With the promise of a new year comes the hope of a new start for all of us. As many of you may already be aware, the FDA has approved the emergency use of two vaccines to protect against COVID-19. These vaccines use a new kind of technology to induce antibody production. In addition, there are three other vaccines currently in the end-stage testing phase and will likely be available for distribution early this year. If all goes well, we may soon have a chance to go “back to normal.”
Should I get vaccinated?
Yes. Currently, vaccinations are reserved for the highest-risk groups, such as healthcare workers, long-term care facility residents. According to the CDC, the next wave of vaccinations will be offered to frontline essential workers and people aged 75 years and up. After that, priority will go to those between 65-74 years old, those between 16-64 with underlying medical conditions, and other essential workers. Your responsibility should be to know what group you fall under and to get vaccinated promptly when the time comes.
What if you already contracted COVID-19 and recovered? While natural infection and recovery do grant a period of protection from reinfection, this period is only estimated to be 90 days. For this reason, if you have recovered from COVID-19, it is recommended to wait until after those 90 days of protection have passed to be vaccinated, to maximize the duration of your protection.
Kinds of vaccines
As of the writing of this blog post, there are two vaccines approved for use: the Pfizer vaccine and the Moderna vaccine. Both use a newer kind of vaccination technology which involves the delivery of mRNA (genetic material) that teaches our body how to make a protein which then triggers the immune response to develop antibodies that protect us against COVID-19. mRNA vaccines do not contain the virus itself, meaning there is no chance of contracting COVID-19 from either the Pfizer or the Moderna vaccine. There is no interaction between our own DNA and the mRNA from the vaccine either, as our body uses the mRNA instructions to create the protein, then quickly disposes of them.
The other three vaccines currently in end-stage testing are from AstraZeneca, Janssen, and Novavax. AstraZeneca and Janssen’s vaccines are vector vaccines, which means that they contain a harmless replica of the virus which your body can use to create antibodies in preparation for defending you against the real virus.
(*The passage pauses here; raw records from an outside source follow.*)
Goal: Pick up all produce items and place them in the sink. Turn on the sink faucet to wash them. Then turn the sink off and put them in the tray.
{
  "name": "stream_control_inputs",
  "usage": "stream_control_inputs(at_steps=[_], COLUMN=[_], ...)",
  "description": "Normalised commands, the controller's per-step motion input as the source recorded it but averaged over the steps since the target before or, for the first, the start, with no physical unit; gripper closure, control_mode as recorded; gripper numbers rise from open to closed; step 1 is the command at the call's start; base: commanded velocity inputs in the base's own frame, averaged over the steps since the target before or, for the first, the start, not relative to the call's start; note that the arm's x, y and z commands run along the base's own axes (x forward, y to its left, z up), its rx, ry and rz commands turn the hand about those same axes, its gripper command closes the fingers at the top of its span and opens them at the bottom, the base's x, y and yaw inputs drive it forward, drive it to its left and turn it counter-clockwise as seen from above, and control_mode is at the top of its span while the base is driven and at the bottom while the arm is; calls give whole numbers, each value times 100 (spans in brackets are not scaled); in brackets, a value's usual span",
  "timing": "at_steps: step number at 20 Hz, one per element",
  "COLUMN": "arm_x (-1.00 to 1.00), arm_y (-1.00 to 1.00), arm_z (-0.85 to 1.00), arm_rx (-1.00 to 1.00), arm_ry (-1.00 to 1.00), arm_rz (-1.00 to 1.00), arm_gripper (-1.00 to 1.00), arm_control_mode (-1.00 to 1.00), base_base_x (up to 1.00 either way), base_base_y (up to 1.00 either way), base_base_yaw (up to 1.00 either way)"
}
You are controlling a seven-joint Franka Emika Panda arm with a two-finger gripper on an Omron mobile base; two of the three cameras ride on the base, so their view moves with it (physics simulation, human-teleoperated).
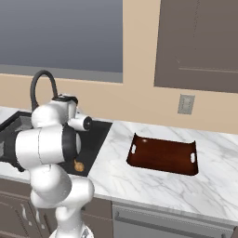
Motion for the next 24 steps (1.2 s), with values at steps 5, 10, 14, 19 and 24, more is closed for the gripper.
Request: stream_control_inputs(at_steps=[5, 10, 14, 19, 24], arm_x=[51, 49, 39, 29, 27], arm_y=[11, 18, 20, 21, 18], arm_z=[9, 2, 0, 0, 0], arm_rx=[0, 0, 0, 0, 0], arm_ry=[-1, 0, 0, -1, -2], arm_rz=[14, 14, 13, 10, 4], arm_gripper=[-100, -100, -100, -100, -100], arm_control_mode=[-100, -100, -100, -100, -100], base_base_x=[0, 0, 0, 0, 0], base_base_y=[0, 0, 0, 0, 0], base_base_yaw=[0, 0, 0, 0, 0])
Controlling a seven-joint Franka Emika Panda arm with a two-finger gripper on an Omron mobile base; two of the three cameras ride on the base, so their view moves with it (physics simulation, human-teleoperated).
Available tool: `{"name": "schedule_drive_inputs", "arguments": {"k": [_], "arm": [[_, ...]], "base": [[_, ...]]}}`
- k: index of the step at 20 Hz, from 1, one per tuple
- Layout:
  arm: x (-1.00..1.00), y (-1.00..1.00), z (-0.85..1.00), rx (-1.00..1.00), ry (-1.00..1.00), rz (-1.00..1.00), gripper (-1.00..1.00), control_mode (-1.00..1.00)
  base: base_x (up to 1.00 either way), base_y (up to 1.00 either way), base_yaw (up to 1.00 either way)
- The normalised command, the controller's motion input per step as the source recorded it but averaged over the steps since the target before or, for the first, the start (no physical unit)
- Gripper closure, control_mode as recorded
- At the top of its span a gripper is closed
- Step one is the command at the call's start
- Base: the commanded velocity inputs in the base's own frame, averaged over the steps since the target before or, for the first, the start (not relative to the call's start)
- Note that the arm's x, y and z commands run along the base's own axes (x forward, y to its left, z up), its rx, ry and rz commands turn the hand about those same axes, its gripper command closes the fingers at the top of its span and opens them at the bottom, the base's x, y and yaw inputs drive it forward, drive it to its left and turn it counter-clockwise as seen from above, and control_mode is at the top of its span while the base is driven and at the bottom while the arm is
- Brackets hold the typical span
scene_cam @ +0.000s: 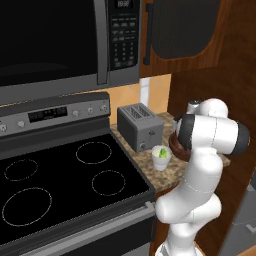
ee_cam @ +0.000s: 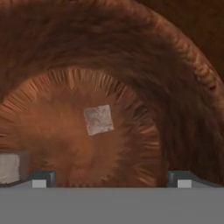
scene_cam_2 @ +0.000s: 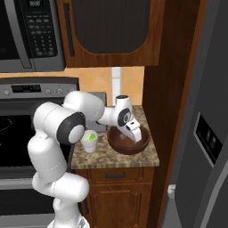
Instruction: Grab a lemon wedge from the fridge and one ice cube from the ice bowl, and put them in the glass of lemonade.
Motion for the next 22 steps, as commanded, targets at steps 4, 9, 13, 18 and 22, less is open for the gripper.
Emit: {"name": "schedule_drive_inputs", "arguments": {"k": [4, 9, 13, 18, 22], "arm": [[0.24, -0.11, -0.17, 0.00, 0.00, 0.00, -1.00, -1.00], [0.28, -0.14, -0.09, 0.00, 0.00, 0.00, -1.00, -1.00], [0.27, -0.13, -0.11, 0.00, 0.00, 0.00, -1.00, -1.00], [0.25, -0.06, -0.13, 0.00, 0.00, 0.00, -1.00, -1.00], [0.10, 0.00, -0.18, 0.00, 0.00, 0.00, -1.00, -1.00]], "base": [[0.00, 0.00, 0.00], [0.00, 0.00, 0.00], [0.00, 0.00, 0.00], [0.00, 0.00, 0.00], [0.00, 0.00, 0.00]]}}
Finally, the Novavax vaccine is a protein subunit vaccine, which simply contains an engineered protein that prompts the immune system to create those all-important antibodies.
If you recall such diseases as smallpox or measles, which were very contagious and virulent diseases in their time, you may wonder why they rarely break news headlines anymore. The reason behind that is a concept known as herd immunity, which occurs when a large enough proportion of a community (the herd) gains immunity to a disease. When this critical mass is achieved, even someone in the herd who has not been immunized is far less likely to contract the disease, such that the entire community gains protection. This can be achieved either through natural infection (and recovery) or vaccination.
For COVID-19, experts estimate that the “critical mass” of inoculation required for herd immunity would be around 70%. For the U.S., that means around 230 million people would need to acquire immunity to the coronavirus to achieve herd immunity. To put that in perspective, since December 21st (the first day vaccinations began in the U.S., a little under 6 million doses have been administered. When calculations of rough estimates regarding natural infections and recoveries are factored in, we can say that we are approximately 10% of the way to herd immunity. Vaccination is by far the fastest and safest path to herd immunity and a return to some semblance of normal.
Emergency Use Authorization
The FDA has issued an Emergency Use Authorization (EUA) for both the Moderna and Pfizer vaccines. This means that while they have not been approved for official use by the FDA, it has been authorized for use in individuals 18 years and older due to the extenuating circumstances of the global pandemic. Because of this EUA, the side effects have not been fully documented across a wide enough population to be predictable. However, general side effects have been reported to include injection site pain, and mild flu-like symptoms.
The Pfizer vaccine comes in two doses, given 3 weeks apart, and has an inoculation efficacy of 95%. However, due to storage and transportation logistics, is more difficult to distribute.
The Moderna vaccine comes in two doses, given 4 weeks apart, and has been demonstrated to have an inoculation efficacy of 95%. The Moderna vaccine is stable at the temperature of a standard refrigerator for up to 30 days, making distribution a bit more flexible.
The AstraZeneca vaccine also comes in two doses, given 4 weeks apart, and sports an inoculation efficacy between 70% and 90%. Improving upon distribution flexibility even further, the AstraZeneca vaccine can be stored at standard refrigerator temperatures for up to 6 months. This vaccine is expected to be the next one approved for an EUA (sometime early in 2021).
The Janssen vaccine capitalizes on simplicity, only requiring one dose. Early results suggest that it would have an inoculation efficacy of around 97%, and the current timeline suggests that it may be approved for a EUA sometime around mid-2021.
The Novavax vaccine is the furthest back in the timeline of clinical trials and distribution. It will be another two-dose vaccine, and its inoculation efficacy has not yet been determined. It is unlikely that the Novavax vaccine will be available before late-2021.